***** Collected material *****
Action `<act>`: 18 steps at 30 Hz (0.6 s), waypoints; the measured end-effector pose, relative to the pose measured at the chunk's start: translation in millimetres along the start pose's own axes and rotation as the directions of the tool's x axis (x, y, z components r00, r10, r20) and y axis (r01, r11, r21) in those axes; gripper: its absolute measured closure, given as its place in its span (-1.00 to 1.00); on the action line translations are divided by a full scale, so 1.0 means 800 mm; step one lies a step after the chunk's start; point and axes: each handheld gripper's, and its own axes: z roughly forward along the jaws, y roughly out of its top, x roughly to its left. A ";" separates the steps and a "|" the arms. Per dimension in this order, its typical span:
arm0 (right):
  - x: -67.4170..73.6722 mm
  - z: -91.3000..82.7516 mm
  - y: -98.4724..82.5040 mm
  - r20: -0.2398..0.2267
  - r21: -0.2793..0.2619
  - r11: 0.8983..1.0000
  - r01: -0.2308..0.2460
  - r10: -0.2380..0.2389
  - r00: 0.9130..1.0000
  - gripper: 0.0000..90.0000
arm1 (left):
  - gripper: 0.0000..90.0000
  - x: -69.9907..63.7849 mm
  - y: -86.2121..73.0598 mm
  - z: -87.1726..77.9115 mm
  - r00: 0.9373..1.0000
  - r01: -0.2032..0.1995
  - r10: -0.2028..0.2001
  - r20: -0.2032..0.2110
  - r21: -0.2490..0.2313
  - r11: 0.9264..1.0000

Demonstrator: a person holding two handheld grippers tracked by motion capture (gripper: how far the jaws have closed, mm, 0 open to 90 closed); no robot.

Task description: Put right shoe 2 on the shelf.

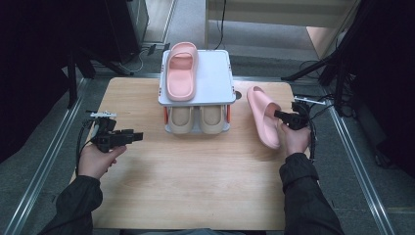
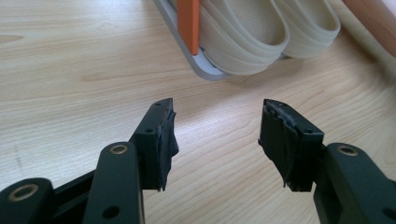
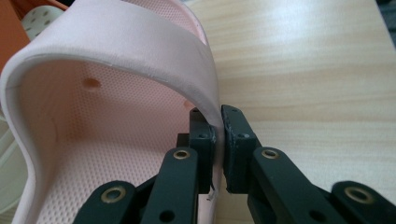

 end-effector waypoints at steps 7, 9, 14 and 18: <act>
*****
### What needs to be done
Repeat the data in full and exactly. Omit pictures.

### Task response
Action `<act>`: 18 steps at 30 Hz (0.6 s), waypoints; the measured end-effector pose, relative to the pose measured at the chunk's start: translation in millimetres along the start pose's own axes and rotation as the directions of the tool's x axis (x, y, z components r00, r10, r20) and y axis (r01, r11, r21) in those axes; gripper: its absolute measured closure, given as its place in its span (-1.00 to 1.00); on the action line translations are divided by a full scale, so 1.0 means 800 mm; step one lies a step after the chunk's start; point and axes: each handheld gripper's, and its own axes: z roughly forward along the jaws, y roughly out of its top, x roughly to its left. A ";" separates the steps and a "|" the arms. Per dimension in this order, its typical span:
arm0 (right):
  - x: -67.4170..73.6722 mm
  - z: -91.3000..82.7516 mm
  - y: -98.4724..82.5040 mm
  - r20: -0.2398..0.2267
  - r21: -0.2793..0.2619
  - r11: 0.8983..1.0000
  - r01: -0.2308..0.2460
  - r10: -0.2380..0.2389
  - r00: 0.9130..1.0000
  - gripper: 0.0000..90.0000
arm1 (left):
  - gripper: 0.0000..90.0000
  - x: -69.9907..63.7849 mm
  - y: -86.2121..73.0598 mm
  - z: -87.1726..77.9115 mm
  - r00: 0.9373..1.0000
  - r01: -0.2032..0.1995
  - r10: -0.2028..0.2001
  - r20: -0.2032..0.2110
  - r21: -0.2490..0.2313
  - r11: 0.9264..1.0000

Demonstrator: a person holding two handheld grippers tracked by motion capture (gripper: how far the jaws have closed, mm, 0 open to 90 closed); no robot.

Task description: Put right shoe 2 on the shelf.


 end-effector waypoints at steps 7, 9, 14 and 18: <act>

There is nothing more to add to the answer.